Alyssa and Photography



 

By Ken Hall

Alyssa Milano is accustomed to being in front of the camera, going back to her days as a child star on the hit TV show Who's The Boss? and continuing with her current role as a witch on the WB series Charmed. But, as it happens, Milano likes being on the other side of the lens, too. She's been snapping pictures since she was a kid.

A few years ago, events would see her make the leap from weekend shutterbug to serious photographer. It began when her father bought her a Canon EOS-1V, a camera she took to right away. She liked the way it captured motion, giving a sense of energy to the photos she was taking.

Milano brought the camera to South Africa in 2000, where she was to star in a film for European television. She spent three months on location there, and without any friends or family to keep her occupied, the Canon became her best friend. "There was so much to see," she told American Photo magazine. "Every leaf seemed to have a silver glow over it. Every frame looked great."

With much free time on her hands between shoots, Milano volunteered to work at the community center in Mandela Township. She would read to the kids in the afternoons. And when they went out to play, she took their pictures. "They were the cutest, happiest kids," she said. "They had no idea I was an actress, and they wanted to have their pictures taken."

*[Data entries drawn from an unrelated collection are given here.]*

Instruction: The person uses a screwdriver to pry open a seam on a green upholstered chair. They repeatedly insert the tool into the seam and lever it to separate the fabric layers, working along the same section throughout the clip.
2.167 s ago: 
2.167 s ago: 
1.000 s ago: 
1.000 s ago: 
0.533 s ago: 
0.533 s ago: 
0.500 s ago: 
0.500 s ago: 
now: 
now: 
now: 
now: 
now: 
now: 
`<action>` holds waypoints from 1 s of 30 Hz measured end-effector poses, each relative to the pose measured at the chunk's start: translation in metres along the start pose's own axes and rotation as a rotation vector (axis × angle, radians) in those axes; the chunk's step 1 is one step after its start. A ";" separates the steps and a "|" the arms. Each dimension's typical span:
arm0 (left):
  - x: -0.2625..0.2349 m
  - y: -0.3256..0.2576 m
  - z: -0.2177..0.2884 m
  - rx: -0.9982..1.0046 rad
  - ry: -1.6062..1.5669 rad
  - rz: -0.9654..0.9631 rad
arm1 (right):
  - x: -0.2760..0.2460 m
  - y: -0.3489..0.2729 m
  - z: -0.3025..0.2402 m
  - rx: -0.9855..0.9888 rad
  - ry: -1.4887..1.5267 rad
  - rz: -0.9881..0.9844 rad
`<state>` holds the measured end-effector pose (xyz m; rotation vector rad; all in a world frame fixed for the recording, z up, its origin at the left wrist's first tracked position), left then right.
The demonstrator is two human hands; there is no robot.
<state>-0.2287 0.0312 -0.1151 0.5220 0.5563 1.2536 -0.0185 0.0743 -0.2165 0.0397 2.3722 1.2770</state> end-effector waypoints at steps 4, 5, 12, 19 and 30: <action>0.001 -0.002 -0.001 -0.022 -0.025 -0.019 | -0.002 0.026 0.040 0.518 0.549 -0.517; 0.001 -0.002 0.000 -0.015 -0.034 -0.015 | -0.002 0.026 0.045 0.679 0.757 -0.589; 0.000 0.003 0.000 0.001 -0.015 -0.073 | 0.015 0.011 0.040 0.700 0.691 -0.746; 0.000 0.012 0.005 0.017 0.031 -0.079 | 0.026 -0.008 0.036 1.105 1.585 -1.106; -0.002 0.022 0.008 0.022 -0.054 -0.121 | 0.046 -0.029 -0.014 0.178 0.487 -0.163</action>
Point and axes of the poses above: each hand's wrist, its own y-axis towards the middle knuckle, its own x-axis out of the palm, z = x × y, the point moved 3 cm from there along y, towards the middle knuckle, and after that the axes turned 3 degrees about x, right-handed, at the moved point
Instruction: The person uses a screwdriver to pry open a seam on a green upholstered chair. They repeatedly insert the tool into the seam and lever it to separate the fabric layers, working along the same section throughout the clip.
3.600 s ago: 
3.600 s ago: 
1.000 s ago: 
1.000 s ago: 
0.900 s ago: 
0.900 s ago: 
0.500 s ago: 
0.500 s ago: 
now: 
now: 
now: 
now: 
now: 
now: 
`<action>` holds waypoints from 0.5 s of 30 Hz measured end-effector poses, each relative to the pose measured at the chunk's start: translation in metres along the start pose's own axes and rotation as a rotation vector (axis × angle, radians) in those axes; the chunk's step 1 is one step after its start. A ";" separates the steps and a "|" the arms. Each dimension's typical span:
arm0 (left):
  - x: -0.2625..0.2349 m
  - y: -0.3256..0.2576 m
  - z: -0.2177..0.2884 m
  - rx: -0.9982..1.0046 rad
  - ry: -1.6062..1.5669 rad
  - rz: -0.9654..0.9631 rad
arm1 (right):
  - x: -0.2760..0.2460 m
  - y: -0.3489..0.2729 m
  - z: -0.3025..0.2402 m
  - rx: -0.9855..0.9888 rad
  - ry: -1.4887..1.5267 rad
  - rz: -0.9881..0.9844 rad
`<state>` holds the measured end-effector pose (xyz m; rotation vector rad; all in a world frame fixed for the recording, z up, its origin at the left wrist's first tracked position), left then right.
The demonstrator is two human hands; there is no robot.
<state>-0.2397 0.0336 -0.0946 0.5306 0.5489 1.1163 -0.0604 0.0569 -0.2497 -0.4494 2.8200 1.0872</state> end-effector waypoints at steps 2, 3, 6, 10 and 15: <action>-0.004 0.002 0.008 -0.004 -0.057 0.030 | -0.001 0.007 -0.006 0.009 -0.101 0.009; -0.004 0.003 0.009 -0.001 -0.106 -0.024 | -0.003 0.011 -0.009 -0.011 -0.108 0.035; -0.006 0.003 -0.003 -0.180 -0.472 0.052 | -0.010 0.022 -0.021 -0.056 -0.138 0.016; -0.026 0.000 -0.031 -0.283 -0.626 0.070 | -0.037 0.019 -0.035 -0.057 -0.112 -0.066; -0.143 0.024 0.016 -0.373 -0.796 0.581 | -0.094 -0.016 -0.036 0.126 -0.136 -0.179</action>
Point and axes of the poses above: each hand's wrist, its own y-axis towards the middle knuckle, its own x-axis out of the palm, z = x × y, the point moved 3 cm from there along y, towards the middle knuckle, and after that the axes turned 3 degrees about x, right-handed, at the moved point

Milano ended up taking a wide range of photos -- from black-and-white documentary images of shantytowns to highly saturated color portraits and graphic landscapes. But when she returned home to California, the pictures languished in storage for six months.

"I had a hard time coming back and assimilating the person I was there with the person I am here," she said. "In Los Angeles, I can't be an anonymous humanitarian who feels a kid's pain and makes him happy. Here I'm a girl in Beverly Hills who's on a WB show. It was a hard transition."

But Milano wanted to make her parents a book of the images she had captured on film, and when she presented the album to her father, he began to cry. "He told me I needed to do an exhibition of these photos," she said. "I knew they were good, but I didn't want to do anything that would make me a target for the public and the press. I didn't want to be torn apart."

She decided to couple her exhibition with an auction of her photos, the proceeds of which would go to benefit Nkosi's Haven, a South African-based charity that helps mothers with HIV and their babies. The event, held last year at the Track 16 Gallery in Los Angeles, attracted 900 people and raised $50,000.



"South Africa changed things for me," Milano said. "As soon as I got there, I felt that photography was something I wanted to pursue in a more serious way. Every frame I shot, it felt like a gift. Before, in Los Angeles, I'd shoot a roll of film and there would be a few frames that would make me happy. But those were just snapshots. I feel that I'm taking photographs now."

Milano wants to continue using her photography to raise money for worthy causes. "I'd like to open people up to different cultures and lifestyles," she said. "But I don't want to become so obsessed with taking pictures that I stop living in the moment. I don't want to look at a photograph a week after I've taken it and not remember the emotion that went along with it."

Today, Milano uses more than just the Canon. She's got a Nikon F5, with just about every lens available. As for film, she's a big fan of Fujichrome Velvia, which she said has "great color saturation." For black and white shots, she's partial to Ilford SFX because of its extended red sensitivity, allowing it to simulate the effect of infrared film.

Alyssa Milano was born in Brooklyn, N.Y., on December 19, 1972. At age seven she saw the Broadway play Annie and decided then and there she wanted to become an actress. One year later, she made her acting debut in that very same play, in the role of "July". She toured with the play for a year.

Her big break came when she was cast as Tony Danza's daughter in the '80s sit-com Who's The Boss? The show debuted in 1984 and ran for eight seasons, often at or near the top of the ratings charts. After that, she took five years off before returning to television as the troublemaking Jennifer Mancini (Heather Locklear's arch rival) in the primetime soap, Melrose Place. It, too, was popular.

Milano's film career has been a bit more spotty. She has starred in Embrace of the Vampire and Poison Ivy II and was Reese Witherspoon's promiscuous best friend in the 1996 thriller Fear. She also played Arnold Schwarzenegger's daughter in the 1985 movie Commando. Made-for-TV credits have included roles in To Brave Alaska, The Surrogate, Candles in the Dark and as Amy Fisher in Casualty of Love: The Buttafuoco/Fisher Story.

Milano is currently one of the three witches on TV's Charmed, along with Shannen Doherty and Holly Marie Combs. She was married in January to a musician.